Article Open access 24 February 2024

Introduction

Global economic integration has created a more complex environment for financial institutions¹. In particular, the rise in financial derivatives and consumer loans has increased risks for financial institutions². Credit risk, arising from borrower defaults, is a primary concern for financial institutions³. While it is difficult to accurately predict whether a borrower will default in the future, effective credit risk scoring can significantly reduce potential default losses for financial institutions⁴. Thus, the identification of suitable measures to mitigate losses incurred by customer defaults has emerged as a critical concern in the financial industry.

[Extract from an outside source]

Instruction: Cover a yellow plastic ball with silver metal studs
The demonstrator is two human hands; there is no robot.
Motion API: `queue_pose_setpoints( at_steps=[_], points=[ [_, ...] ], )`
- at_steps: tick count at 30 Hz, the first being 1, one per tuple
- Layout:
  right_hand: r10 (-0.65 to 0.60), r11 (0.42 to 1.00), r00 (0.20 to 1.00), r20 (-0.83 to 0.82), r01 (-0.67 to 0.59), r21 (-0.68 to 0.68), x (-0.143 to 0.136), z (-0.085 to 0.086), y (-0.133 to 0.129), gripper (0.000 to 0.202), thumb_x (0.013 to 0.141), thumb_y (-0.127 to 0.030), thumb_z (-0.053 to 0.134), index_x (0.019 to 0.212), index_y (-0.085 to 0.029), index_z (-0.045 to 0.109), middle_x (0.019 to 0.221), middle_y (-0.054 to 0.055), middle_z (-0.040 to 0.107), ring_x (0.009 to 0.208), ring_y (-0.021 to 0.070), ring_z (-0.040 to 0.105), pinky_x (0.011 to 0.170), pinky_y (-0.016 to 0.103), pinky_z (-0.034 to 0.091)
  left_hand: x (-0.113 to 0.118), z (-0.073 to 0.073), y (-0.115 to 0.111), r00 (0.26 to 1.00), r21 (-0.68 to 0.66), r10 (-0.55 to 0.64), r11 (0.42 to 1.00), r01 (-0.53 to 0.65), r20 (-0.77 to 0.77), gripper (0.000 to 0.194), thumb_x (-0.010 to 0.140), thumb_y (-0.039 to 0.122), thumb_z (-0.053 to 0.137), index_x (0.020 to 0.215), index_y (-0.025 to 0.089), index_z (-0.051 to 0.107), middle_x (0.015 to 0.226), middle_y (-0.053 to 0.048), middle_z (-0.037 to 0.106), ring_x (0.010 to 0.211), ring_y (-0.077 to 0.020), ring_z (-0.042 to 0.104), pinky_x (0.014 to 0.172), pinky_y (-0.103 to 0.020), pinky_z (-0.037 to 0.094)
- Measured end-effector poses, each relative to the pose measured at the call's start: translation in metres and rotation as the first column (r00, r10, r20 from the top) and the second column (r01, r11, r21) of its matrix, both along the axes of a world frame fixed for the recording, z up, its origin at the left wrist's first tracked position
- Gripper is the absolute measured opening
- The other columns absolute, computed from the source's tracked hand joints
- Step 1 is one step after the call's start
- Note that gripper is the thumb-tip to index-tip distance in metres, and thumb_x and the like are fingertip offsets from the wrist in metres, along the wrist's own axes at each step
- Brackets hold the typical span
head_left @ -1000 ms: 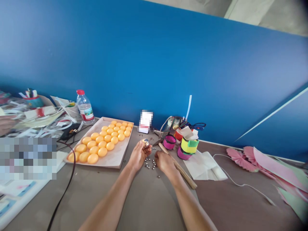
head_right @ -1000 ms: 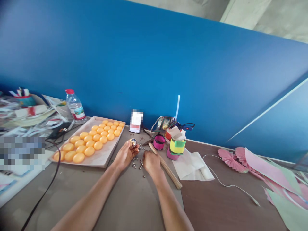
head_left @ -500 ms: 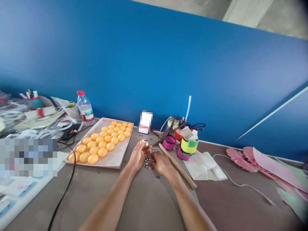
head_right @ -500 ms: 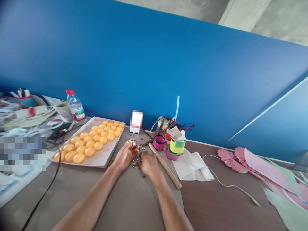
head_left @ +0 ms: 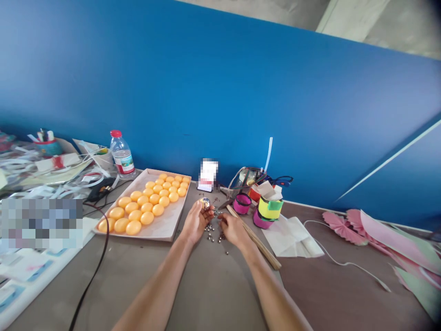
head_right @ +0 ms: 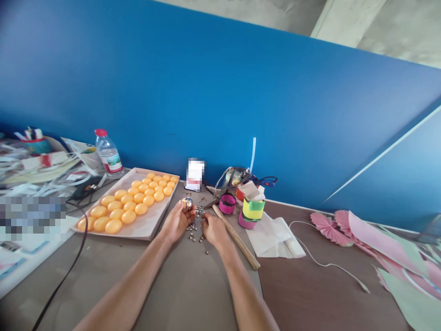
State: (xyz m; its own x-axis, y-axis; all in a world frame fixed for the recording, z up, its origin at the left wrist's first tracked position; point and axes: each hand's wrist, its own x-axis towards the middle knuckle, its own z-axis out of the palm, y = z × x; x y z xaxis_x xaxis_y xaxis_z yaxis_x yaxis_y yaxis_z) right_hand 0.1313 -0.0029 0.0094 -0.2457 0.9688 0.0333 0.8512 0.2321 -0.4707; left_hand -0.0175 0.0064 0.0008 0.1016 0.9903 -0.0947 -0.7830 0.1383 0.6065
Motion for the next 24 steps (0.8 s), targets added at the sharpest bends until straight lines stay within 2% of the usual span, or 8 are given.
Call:
queue_pose_setpoints(
  at_steps=[4,7,10,13,16,19,21,24],
  points=[
    [0.079,0.996,0.986,0.149,-0.083,0.018,-0.004,0.001,-0.004,0.018,0.078,-0.024,0.053,0.091,-0.02,0.063,0.094,0.005,0.065,0.083,0.0177,0.059,0.073,0.027,0.035,-0.006,0.0,0.004,1.0,-0.003,0.014,1.0,-0.014,0.027,0.025,0.077,0.039,0.059,0.083,0.015,0.054,0.078,-0.007,0.065,0.064,-0.013,0.06,0.066,-0.027,0.048],
    [0.104,0.989,0.967,0.234,-0.124,0.074,-0.014,-0.002,-0.008,0.016,0.08,-0.021,0.048,0.086,-0.019,0.063,0.092,0.006,0.065,0.084,0.0181,0.058,0.076,0.029,0.033,-0.007,-0.001,0.005,0.999,0.004,0.021,1.0,-0.021,0.034,0.026,0.077,0.039,0.059,0.083,0.014,0.054,0.079,-0.008,0.065,0.065,-0.013,0.06,0.067,-0.027,0.048],
    [0.109,0.986,0.957,0.268,-0.139,0.097,-0.02,-0.005,-0.011,0.021,0.084,-0.018,0.04,0.08,-0.017,0.061,0.084,0.007,0.065,0.079,0.0176,0.058,0.074,0.029,0.032,-0.007,-0.002,0.005,0.999,0.011,0.018,1.0,-0.019,0.028,0.027,0.077,0.04,0.059,0.084,0.014,0.055,0.078,-0.008,0.065,0.065,-0.0127,0.06,0.066,-0.026,0.048],
    [0.106,0.984,0.966,0.234,-0.136,0.113,-0.021,-0.003,-0.012,0.02,0.083,-0.017,0.04,0.078,-0.017,0.06,0.082,0.006,0.064,0.077,0.0174,0.058,0.074,0.029,0.033,-0.005,-0.001,0.002,1.0,0.013,0.005,1.0,-0.005,0.014,0.027,0.077,0.04,0.059,0.085,0.015,0.055,0.077,-0.007,0.065,0.064,-0.0124,0.059,0.065,-0.026,0.048],
    [0.073,0.982,0.992,0.106,-0.09,0.166,-0.018,0.001,-0.012,0.014,0.077,-0.015,0.044,0.074,-0.018,0.058,0.086,0.005,0.063,0.08,0.0169,0.057,0.074,0.028,0.034,-0.003,0.003,-0.001,1.0,0.012,0.007,1.0,-0.007,0.001,0.026,0.077,0.038,0.06,0.091,0.016,0.054,0.076,-0.005,0.064,0.064,-0.0125,0.06,0.065,-0.026,0.048],
    [0.014,0.98,0.992,-0.129,0.013,0.2,-0.016,0.004,-0.009,0.011,0.069,-0.01,0.046,0.069,-0.018,0.054,0.083,0.004,0.061,0.076,0.0154,0.056,0.07,0.026,0.038,-0.002,0.004,-0.003,1.0,0.022,0.013,1.0,-0.013,-0.007,0.028,0.076,0.036,0.061,0.095,0.018,0.053,0.076,-0.004,0.064,0.065,-0.0134,0.061,0.067,-0.027,0.048],
    [-0.024,0.983,0.952,-0.305,0.079,0.167,-0.014,0.004,-0.006,0.012,0.066,-0.009,0.044,0.065,-0.019,0.05,0.077,0.003,0.061,0.068,0.014,0.054,0.064,0.025,0.04,-0.001,0.004,-0.003,1.0,0.027,0.012,1.0,-0.011,-0.017,0.029,0.075,0.036,0.062,0.096,0.018,0.052,0.077,-0.004,0.064,0.066,-0.0139,0.061,0.068,-0.028,0.048],
    [-0.06,0.985,0.836,-0.546,0.139,0.104,-0.015,0.002,-0.002,0.008,0.068,-0.013,0.045,0.064,-0.02,0.047,0.07,0.001,0.059,0.061,0.0123,0.053,0.06,0.024,0.041,0.001,0.004,-0.004,0.999,0.041,0.009,0.999,-0.008,-0.045,0.033,0.075,0.038,0.061,0.1,0.019,0.052,0.077,-0.004,0.064,0.067,-0.0144,0.061,0.069,-0.029,0.048]
  ],
)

Customer credit scoring is an effective tool for evaluating borrowers’ credit risk. Credit scoring is commonly regarded as a binary classification task^5,6,7, which classifies borrowers into two categories: “good credit” or “poor credit.” Most of the currently widely used credit scoring models are based on cost-insensitive learning methods, which aim to minimize the number of misclassifications while assuming that the cost of all misclassifications is the same⁸. However, this assumption does not fully consider the actual business objectives of financial institutions, which are to minimize operating costs⁹. For financial institutions, reducing the potential costs associated with misclassification is often more important than merely improving classification accuracy. As a result, cost-sensitive learning has emerged, aiming to minimize total classification costs by balancing management expenses and loss expenses.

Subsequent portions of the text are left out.